One of my biggest inspirations is vintage menswear from the 19th and 20th century. I mainly look at vintage workwear and sportswear ranging from old lumberjacks and fishermen to the American football stars of the 1930’s. Garments and textiles of different cultures have also influenced my designs, such as the Ainu people and the Inuit people. Avoiding any suggestion of cultural appropriation however is always of paramount importance to me. Contemporary artists strongly influence my colour palettes and textiles as I am drawn to bold colours and dynamic print combinations.
 
 
"One of my biggest inspirations is vintage menswear from the 19th and 20th century. I mainly look at vintage workwear and sportswear ranging from old lumberjacks and fishermen to the American football stars of the 1930’s." 




 
2. What words would you use in order to describe your collection and to give a better visual picture to the audience?
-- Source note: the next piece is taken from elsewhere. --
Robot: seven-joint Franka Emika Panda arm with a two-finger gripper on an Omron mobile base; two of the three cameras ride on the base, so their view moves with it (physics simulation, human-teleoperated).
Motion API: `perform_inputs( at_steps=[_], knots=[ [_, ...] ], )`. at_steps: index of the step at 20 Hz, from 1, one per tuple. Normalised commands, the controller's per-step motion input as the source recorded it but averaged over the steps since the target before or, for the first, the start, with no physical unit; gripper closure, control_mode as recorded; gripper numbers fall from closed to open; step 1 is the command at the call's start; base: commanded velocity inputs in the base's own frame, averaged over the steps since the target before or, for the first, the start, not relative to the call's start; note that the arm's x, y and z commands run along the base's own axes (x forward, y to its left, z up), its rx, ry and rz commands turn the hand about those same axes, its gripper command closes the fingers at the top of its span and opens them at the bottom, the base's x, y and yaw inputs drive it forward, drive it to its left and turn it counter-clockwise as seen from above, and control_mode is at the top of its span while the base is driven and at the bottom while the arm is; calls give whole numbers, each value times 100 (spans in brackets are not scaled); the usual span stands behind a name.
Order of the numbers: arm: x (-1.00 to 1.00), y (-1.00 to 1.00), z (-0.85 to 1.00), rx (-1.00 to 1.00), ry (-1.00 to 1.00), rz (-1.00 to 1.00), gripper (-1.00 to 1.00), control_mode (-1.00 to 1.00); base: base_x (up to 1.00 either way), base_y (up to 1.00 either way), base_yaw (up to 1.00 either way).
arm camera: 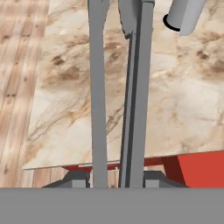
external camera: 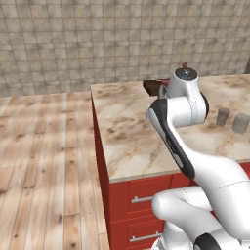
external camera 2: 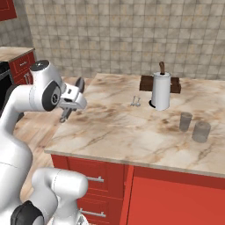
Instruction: Take the tongs from the drawer on the right and place them on the dining counter next to the tray containing the kebab skewer.
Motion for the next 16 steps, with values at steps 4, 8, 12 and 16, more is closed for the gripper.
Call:
perform_inputs(
  at_steps=[4, 8, 12, 16],
  knots=[
    [-19, 0, 19, 0, -9, 0, 100, -100, 0, 0, 0],
    [-13, 0, 10, 0, -9, 1, 100, -100, 0, 0, 0],
    [-1, 0, 3, 0, -2, 3, 100, -100, 0, 0, 0],
    [-7, 0, 6, 0, 0, 2, 100, -100, 0, 0, 0]
  ],
)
It encompasses early 20th century baseball and American football uniforms, Japanese Kinbaku binding and traditional craft techniques. Observing vintage sportswear informed my silhouette choices through the use of padded applique’s, lace up jumpsuits and oversized shoulder pads. The fetish practice of Japanese Kinbaku binding and traditional craft techniques created an intriguing juxtaposition as macramé and applique focused on Kinbaku’s more artistic elements, bringing a modern yet lewd essence to traditional craft. Macramé made from neon paracord elevates the collection, contrasting successfully with her bold oranges and navy prints, bringing my work into the future streetwear market.
 
 

 
3. What are the main factors that influenced your design process development?

Research is a key factor of my design process as it builds strong foundations for my collections to evolve in every area, from silhouette to textile manipulation techniques and generating my own textile prints. When it comes to colour and textile compositions, I experiment by placing colour roughly onto the design drawings to determine the best outcomes. This part of my process is crucial for my designs as the colour’s I like to work with don’t always blend well together so getting the right proportions and combinations is important.

"Research is a key factor of my design process as it builds strong foundations for my collections to evolve in every area, from silhouette to textile manipulation techniques and generating my own textile prints."


4. What inspired you to design menswear collection?

I first discovered my love for menswear in my second year of University after re-making and re-designing one of Thom Browne’s SS19 outfits. When re-designing his piece everything seemed to come naturally from the research to the design development. For subsequent projects, my fascination with menswear grew and through my vintage workwear research I realised I could contribute successfully as a designer to the menswear market. The Thom Browne project re-configured my notions of what could be achieved within menswear from silhouette to textile combinations and laid the foundations of my design style.

5. How would you describe your role as a fashion designer?

My role as a fashion designer revolves around trying to challenge traditional concepts of masculinity and femininity and evolve them into something gender neutral and fluid. This is represented through my silhouette and fabric choices, by designing menswear with more effeminate features including crop tops and shorts with sheer panels. I aim to provide the menswear market with masculine silhouettes that are juxtaposed with a more artistically feminine aesthetic as I want the everyday man to become more comfortable wearing garments that have historically female orientated features.

"My role as a fashion designer revolves around trying to challenge traditional concepts of masculinity and femininity and evolve them into something gender neutral and fluid."